Top of Data segment

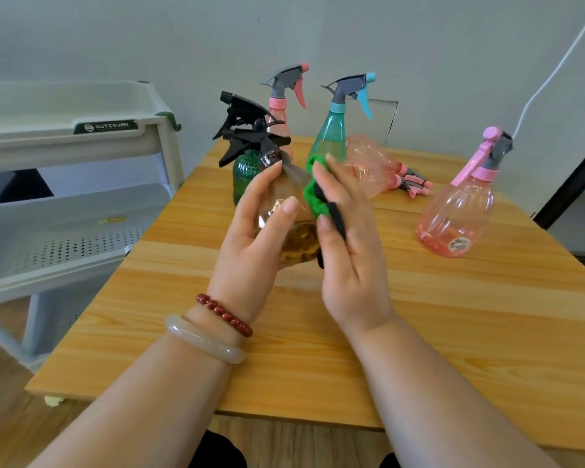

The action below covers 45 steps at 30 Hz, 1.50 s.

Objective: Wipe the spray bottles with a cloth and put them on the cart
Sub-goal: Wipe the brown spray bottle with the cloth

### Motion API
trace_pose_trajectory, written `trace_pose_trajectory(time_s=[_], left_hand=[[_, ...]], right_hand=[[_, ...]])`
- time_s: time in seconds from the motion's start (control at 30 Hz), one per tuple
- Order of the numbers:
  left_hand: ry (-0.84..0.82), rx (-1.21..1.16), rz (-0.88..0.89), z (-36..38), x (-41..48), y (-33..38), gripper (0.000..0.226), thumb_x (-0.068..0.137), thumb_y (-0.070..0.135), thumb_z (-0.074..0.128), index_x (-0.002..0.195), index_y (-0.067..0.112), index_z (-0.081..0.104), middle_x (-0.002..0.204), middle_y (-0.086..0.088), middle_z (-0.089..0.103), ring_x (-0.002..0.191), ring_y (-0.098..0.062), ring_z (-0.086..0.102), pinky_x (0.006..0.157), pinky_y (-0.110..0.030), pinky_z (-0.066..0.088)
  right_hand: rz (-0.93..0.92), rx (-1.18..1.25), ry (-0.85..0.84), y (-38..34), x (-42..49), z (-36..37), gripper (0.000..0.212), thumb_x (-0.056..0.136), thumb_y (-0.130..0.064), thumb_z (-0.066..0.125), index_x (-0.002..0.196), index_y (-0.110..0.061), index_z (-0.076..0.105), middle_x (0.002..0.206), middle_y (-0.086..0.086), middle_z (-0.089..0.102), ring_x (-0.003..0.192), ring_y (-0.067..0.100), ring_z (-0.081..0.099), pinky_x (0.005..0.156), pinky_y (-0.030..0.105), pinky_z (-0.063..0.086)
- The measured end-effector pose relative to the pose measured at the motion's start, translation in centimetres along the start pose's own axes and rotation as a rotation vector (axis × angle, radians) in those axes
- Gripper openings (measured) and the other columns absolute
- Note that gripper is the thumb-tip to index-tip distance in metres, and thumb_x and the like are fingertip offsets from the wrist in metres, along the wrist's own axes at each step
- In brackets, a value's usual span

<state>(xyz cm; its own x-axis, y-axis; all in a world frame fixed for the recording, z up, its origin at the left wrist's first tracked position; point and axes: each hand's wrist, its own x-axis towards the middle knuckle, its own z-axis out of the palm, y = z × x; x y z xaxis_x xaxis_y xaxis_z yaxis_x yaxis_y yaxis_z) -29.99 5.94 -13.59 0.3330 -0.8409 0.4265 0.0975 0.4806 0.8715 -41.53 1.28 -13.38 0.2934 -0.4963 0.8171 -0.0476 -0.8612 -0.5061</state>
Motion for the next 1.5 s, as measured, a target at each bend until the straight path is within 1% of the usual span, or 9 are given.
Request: trace_pose_trajectory(time_s=[0.1,0.3,0.5,0.7,0.9,1.1,1.2,1.33,1.5], left_hand=[[0.04,-0.011,0.022,-0.2,0.0,0.1,0.055,0.084,0.039,0.065,0.136,0.031,0.051,0.139,-0.006,0.058,0.128,-0.032,0.056,0.102,-0.064,0.044],[0.103,0.041,0.09,-0.1,0.0,0.0,0.048,0.084,0.039,0.065,0.13,0.04,0.054,0.135,-0.002,0.058,0.125,-0.028,0.058,0.097,-0.06,0.05],[0.034,0.211,0.144,0.3,-0.1,-0.2,0.053,0.084,0.038,0.064,0.134,0.029,0.05,0.133,0.001,0.06,0.123,-0.018,0.059,0.103,-0.049,0.05],[0.052,0.143,0.166,0.4,-0.3,-0.2,0.051,0.084,0.036,0.062,0.133,0.03,0.048,0.128,0.005,0.061,0.119,-0.015,0.061,0.096,-0.039,0.055],[0.043,0.211,0.165,0.3,-0.2,-0.3,0.059,0.085,0.034,0.064,0.139,0.018,0.047,0.134,-0.001,0.059,0.123,-0.018,0.059,0.103,-0.046,0.05],[0.083,0.094,0.176,0.4,-0.2,-0.1,0.05,0.086,0.034,0.06,0.134,0.03,0.048,0.127,0.012,0.061,0.124,-0.023,0.058,0.101,-0.055,0.05],[0.094,0.01,0.132,0.3,-0.1,0.0,0.05,0.085,0.035,0.059,0.133,0.03,0.048,0.128,0.007,0.061,0.123,-0.029,0.059,0.098,-0.062,0.049],[0.066,0.039,0.112,0.3,-0.1,0.0,0.051,0.086,0.035,0.06,0.135,0.026,0.047,0.134,-0.009,0.058,0.122,-0.032,0.059,0.097,-0.063,0.049],[0.082,0.065,0.132,0.3,-0.3,-0.1,0.046,0.088,0.03,0.059,0.133,0.03,0.048,0.125,0.016,0.062,0.121,-0.017,0.06,0.096,-0.048,0.055]], right_hand=[[-0.017,-0.021,-0.016,0.1,0.0,0.4,0.039,0.102,-0.017,0.038,0.141,-0.017,0.041,0.152,0.007,0.038,0.144,0.014,0.031,0.117,0.033,0.025],[0.474,0.459,0.055,-0.9,-0.2,0.8,0.039,0.108,-0.022,0.031,0.145,-0.016,0.04,0.136,-0.006,0.055,0.125,-0.005,0.051,0.096,0.011,0.042],[0.105,0.058,0.033,0.0,-0.1,0.6,0.036,0.103,-0.019,0.036,0.138,-0.019,0.047,0.148,0.006,0.047,0.141,0.012,0.038,0.117,0.035,0.03],[0.636,0.556,0.152,-0.7,0.2,0.3,0.031,0.108,-0.025,0.034,0.129,-0.025,0.056,0.12,-0.008,0.067,0.112,-0.001,0.061,0.089,0.016,0.046],[0.037,0.06,0.036,0.0,-0.1,0.8,0.037,0.102,-0.017,0.037,0.136,-0.016,0.049,0.146,0.009,0.048,0.14,0.017,0.04,0.116,0.038,0.031],[0.772,0.608,0.173,0.3,0.1,0.8,0.044,0.094,-0.054,0.044,0.129,-0.032,0.06,0.128,-0.005,0.066,0.125,0.015,0.057,0.11,0.042,0.042],[0.444,0.367,0.073,-0.8,-0.1,0.5,0.035,0.106,-0.029,0.034,0.138,-0.024,0.05,0.137,-0.001,0.057,0.131,0.007,0.049,0.108,0.027,0.039],[-0.011,-0.006,0.001,-0.3,-0.2,0.8,0.041,0.102,-0.019,0.036,0.142,-0.013,0.041,0.153,0.012,0.039,0.145,0.016,0.031,0.118,0.035,0.025],[0.489,0.452,0.062,-0.7,0.0,0.6,0.035,0.105,-0.037,0.034,0.136,-0.033,0.049,0.139,-0.005,0.057,0.132,0.005,0.049,0.111,0.027,0.039]])
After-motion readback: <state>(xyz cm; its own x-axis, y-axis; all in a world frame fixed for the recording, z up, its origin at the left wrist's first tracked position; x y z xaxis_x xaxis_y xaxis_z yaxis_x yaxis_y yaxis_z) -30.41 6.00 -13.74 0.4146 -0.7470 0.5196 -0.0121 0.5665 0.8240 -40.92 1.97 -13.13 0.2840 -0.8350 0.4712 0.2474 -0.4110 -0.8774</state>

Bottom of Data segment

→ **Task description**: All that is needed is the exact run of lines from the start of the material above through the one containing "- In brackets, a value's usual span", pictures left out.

→ **Reply to the exercise**:
The action below covers 45 steps at 30 Hz, 1.50 s.

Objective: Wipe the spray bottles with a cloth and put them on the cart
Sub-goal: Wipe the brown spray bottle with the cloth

### Motion API
trace_pose_trajectory, written `trace_pose_trajectory(time_s=[_], left_hand=[[_, ...]], right_hand=[[_, ...]])`
- time_s: time in seconds from the motion's start (control at 30 Hz), one per tuple
- Order of the numbers:
  left_hand: ry (-0.84..0.82), rx (-1.21..1.16), rz (-0.88..0.89), z (-36..38), x (-41..48), y (-33..38), gripper (0.000..0.226), thumb_x (-0.068..0.137), thumb_y (-0.070..0.135), thumb_z (-0.074..0.128), index_x (-0.002..0.195), index_y (-0.067..0.112), index_z (-0.081..0.104), middle_x (-0.002..0.204), middle_y (-0.086..0.088), middle_z (-0.089..0.103), ring_x (-0.002..0.191), ring_y (-0.098..0.062), ring_z (-0.086..0.102), pinky_x (0.006..0.157), pinky_y (-0.110..0.030), pinky_z (-0.066..0.088)
  right_hand: rz (-0.93..0.92), rx (-1.18..1.25), ry (-0.85..0.84), y (-38..34), x (-42..49), z (-36..37), gripper (0.000..0.212), thumb_x (-0.056..0.136), thumb_y (-0.130..0.064), thumb_z (-0.066..0.125), index_x (-0.002..0.196), index_y (-0.110..0.061), index_z (-0.076..0.105), middle_x (0.002..0.206), middle_y (-0.086..0.086), middle_z (-0.089..0.102), ring_x (-0.003..0.192), ring_y (-0.067..0.100), ring_z (-0.081..0.099), pinky_x (0.005..0.156), pinky_y (-0.030..0.105), pinky_z (-0.063..0.086)
- The measured end-effector pose relative to the pose measured at the motion's start, translation in centimetres along the start pose's own axes and rotation as a rotation vector (axis × angle, radians) in those axes
- Gripper openings (measured) and the other columns absolute
- Note that gripper is the thumb-tip to index-tip distance in metres, and thumb_x and the like are fingertip offsets from the wrist in metres, along the wrist's own axes at each step
- In brackets, a value's usual span

No other output belongs to this answer.